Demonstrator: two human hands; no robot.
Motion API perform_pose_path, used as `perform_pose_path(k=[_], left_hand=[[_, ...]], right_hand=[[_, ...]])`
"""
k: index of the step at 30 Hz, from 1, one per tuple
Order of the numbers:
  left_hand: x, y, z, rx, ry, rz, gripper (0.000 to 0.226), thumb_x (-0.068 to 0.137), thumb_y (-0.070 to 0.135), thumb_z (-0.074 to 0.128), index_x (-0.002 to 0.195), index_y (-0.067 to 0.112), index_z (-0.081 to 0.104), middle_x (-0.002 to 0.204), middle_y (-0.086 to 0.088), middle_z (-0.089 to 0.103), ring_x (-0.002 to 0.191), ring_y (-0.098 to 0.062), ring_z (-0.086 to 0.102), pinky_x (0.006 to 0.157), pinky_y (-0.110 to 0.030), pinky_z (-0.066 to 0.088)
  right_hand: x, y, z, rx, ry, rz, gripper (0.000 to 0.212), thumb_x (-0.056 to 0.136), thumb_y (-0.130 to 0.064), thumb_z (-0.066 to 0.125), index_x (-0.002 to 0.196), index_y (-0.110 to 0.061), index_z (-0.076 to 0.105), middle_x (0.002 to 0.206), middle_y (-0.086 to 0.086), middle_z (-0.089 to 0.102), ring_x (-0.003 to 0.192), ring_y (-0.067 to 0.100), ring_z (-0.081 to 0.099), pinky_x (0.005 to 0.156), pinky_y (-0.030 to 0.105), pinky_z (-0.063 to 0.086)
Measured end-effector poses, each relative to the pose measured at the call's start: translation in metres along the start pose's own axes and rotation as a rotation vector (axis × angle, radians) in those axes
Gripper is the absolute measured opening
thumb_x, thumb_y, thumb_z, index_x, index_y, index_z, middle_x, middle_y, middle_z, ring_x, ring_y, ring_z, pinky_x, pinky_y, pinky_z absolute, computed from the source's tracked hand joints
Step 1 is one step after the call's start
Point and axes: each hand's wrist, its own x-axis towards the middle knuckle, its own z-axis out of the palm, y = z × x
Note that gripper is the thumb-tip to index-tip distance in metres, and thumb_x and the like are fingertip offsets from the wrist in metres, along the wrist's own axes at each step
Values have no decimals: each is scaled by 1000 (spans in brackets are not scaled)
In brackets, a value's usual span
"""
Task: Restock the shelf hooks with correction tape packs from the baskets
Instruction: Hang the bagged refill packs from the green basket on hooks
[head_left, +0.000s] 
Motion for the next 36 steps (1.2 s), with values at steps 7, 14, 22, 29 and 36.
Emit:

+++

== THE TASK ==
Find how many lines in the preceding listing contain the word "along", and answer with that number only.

== TASK ANSWER ==
2